▶ _YOUR TASK_
When the line with "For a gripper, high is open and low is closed" appears below, start repeating lines exactly, and keep going through the line with "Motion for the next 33"; add nothing outside that span.

▶ _DATASET EXCERPTS_
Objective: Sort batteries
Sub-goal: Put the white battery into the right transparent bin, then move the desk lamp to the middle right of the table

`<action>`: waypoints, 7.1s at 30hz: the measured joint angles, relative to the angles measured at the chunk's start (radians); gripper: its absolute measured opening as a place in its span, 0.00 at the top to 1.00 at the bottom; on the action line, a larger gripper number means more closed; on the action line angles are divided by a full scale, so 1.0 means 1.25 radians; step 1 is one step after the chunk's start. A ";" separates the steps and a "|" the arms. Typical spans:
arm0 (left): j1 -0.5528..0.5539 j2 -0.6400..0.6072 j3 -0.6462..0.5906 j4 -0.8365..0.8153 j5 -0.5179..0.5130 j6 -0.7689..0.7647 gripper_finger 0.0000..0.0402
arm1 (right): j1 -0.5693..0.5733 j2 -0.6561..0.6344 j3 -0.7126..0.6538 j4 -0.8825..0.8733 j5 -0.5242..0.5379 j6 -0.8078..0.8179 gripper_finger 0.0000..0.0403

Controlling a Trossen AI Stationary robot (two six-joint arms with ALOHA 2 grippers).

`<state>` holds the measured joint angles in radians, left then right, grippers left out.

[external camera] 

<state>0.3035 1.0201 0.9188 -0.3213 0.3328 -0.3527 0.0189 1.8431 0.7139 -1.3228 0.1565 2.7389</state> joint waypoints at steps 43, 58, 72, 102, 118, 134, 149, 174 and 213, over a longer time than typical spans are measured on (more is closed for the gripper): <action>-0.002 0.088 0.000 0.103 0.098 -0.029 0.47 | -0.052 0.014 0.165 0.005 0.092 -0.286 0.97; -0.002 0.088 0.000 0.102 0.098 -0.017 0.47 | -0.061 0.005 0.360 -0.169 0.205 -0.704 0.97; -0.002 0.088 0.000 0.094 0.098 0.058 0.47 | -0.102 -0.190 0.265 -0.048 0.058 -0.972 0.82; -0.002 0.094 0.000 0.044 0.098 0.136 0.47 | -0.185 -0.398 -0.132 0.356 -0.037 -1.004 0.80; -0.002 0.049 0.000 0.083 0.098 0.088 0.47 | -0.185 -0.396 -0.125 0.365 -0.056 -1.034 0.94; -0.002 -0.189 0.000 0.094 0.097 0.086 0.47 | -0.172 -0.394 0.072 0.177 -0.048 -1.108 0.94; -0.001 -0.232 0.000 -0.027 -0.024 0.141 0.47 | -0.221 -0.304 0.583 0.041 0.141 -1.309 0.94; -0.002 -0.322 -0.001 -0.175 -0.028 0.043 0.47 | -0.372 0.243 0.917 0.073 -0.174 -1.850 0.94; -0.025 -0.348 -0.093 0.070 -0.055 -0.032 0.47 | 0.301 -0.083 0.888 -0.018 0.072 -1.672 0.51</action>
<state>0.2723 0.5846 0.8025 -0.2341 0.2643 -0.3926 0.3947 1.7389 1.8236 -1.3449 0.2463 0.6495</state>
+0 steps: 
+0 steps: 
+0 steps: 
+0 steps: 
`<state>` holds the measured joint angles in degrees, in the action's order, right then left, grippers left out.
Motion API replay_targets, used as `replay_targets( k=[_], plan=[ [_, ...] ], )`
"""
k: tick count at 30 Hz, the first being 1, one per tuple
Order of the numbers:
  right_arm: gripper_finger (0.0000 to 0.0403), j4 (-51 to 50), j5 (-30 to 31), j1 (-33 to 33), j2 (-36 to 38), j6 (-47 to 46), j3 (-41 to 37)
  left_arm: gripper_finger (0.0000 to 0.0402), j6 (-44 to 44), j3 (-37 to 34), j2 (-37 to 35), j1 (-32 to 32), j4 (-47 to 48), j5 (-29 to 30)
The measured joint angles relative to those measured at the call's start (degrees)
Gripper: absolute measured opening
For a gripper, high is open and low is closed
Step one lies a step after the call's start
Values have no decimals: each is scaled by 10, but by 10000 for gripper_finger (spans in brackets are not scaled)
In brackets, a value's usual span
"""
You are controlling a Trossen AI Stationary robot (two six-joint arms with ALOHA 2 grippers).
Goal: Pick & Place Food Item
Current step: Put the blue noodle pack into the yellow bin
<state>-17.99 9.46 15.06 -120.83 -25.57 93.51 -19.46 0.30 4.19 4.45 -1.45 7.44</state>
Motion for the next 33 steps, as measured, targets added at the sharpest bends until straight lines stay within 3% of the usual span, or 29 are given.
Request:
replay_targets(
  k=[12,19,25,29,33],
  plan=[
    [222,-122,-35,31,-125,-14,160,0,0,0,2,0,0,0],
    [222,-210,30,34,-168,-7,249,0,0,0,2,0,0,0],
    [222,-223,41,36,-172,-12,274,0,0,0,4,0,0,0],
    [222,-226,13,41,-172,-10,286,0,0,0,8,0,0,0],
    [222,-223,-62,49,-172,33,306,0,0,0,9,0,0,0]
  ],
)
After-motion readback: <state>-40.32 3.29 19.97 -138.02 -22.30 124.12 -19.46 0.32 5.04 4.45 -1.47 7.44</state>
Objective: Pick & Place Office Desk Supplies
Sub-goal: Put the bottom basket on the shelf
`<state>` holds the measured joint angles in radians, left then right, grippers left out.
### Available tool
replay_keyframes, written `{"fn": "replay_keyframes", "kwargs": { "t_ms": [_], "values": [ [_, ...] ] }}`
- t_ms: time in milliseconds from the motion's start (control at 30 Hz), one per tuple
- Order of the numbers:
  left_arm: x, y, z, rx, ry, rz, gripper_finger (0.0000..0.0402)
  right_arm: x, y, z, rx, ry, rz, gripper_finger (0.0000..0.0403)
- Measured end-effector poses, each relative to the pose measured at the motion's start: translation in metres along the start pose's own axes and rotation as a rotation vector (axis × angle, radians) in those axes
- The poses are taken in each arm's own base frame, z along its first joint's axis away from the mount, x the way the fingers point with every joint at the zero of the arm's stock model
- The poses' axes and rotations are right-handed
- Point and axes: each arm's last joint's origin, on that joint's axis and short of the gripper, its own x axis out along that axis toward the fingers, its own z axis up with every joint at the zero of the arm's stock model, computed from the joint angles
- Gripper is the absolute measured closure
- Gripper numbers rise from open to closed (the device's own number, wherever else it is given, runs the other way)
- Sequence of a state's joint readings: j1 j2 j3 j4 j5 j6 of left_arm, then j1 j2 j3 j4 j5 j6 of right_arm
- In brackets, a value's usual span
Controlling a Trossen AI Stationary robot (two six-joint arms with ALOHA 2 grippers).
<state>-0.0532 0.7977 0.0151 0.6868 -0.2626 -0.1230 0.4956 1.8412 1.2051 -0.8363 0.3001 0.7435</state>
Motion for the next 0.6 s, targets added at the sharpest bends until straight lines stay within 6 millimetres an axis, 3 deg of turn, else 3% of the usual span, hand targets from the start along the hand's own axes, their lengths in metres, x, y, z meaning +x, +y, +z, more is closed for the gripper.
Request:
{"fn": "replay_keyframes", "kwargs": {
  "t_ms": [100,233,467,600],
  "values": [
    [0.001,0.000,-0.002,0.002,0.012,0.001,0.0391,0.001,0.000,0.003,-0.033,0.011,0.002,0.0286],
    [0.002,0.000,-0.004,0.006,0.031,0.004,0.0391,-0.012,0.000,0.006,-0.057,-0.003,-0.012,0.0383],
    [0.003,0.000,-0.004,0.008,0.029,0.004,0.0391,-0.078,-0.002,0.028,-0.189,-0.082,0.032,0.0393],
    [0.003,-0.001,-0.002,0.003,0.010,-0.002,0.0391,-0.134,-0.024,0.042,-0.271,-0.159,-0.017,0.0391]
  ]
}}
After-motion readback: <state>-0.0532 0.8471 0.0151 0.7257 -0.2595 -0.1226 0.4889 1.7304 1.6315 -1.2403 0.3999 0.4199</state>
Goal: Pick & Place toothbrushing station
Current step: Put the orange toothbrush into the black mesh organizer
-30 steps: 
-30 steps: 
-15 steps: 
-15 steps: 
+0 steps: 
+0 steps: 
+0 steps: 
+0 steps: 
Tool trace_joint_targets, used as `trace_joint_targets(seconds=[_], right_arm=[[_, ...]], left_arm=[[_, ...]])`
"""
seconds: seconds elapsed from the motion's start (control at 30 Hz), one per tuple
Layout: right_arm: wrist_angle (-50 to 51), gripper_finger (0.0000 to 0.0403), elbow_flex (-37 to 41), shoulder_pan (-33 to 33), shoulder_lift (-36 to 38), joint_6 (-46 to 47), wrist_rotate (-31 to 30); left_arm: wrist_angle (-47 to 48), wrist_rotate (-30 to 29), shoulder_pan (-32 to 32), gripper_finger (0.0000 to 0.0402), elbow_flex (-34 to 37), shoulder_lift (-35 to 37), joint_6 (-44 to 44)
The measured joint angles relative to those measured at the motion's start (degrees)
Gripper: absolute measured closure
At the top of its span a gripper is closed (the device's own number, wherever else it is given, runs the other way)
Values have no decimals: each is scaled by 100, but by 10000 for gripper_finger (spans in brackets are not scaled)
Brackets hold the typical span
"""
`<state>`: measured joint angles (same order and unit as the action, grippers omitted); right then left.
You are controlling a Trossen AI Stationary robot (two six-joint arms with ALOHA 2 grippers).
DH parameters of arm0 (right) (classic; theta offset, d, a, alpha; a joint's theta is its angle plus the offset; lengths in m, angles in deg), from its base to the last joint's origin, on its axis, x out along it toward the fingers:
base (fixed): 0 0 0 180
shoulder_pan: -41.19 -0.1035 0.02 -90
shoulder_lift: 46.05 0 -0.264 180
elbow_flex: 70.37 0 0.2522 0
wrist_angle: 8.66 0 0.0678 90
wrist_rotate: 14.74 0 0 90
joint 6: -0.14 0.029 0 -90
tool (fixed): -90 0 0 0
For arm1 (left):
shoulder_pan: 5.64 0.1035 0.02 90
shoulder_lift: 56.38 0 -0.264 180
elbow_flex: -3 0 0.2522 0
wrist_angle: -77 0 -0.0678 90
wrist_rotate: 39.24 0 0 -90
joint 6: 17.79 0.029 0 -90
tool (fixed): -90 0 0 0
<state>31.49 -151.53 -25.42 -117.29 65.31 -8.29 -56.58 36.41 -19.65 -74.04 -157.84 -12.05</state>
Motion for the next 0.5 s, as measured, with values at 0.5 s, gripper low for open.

▶ _ANSWER SECTION_
For a gripper, high is open and low is closed
Step one lies a step after the call's start
Values have no decimals: each is scaled by 10, but by 10000 for gripper_finger (spans in brackets are not scaled)
In brackets, a value's usual span
"""
You are controlling a Trossen AI Stationary robot (two six-joint arms with ALOHA 2 grippers).
Goal: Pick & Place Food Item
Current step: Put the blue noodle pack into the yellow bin
<state>-17.99 9.46 15.06 -120.83 -25.57 93.51 -19.46 0.30 4.19 4.45 -1.45 7.44</state>
Motion for the next 33 steps, as measured, targets added at the sharpest bends until straight lines stay within 3% of the usual span, or 29 are given.

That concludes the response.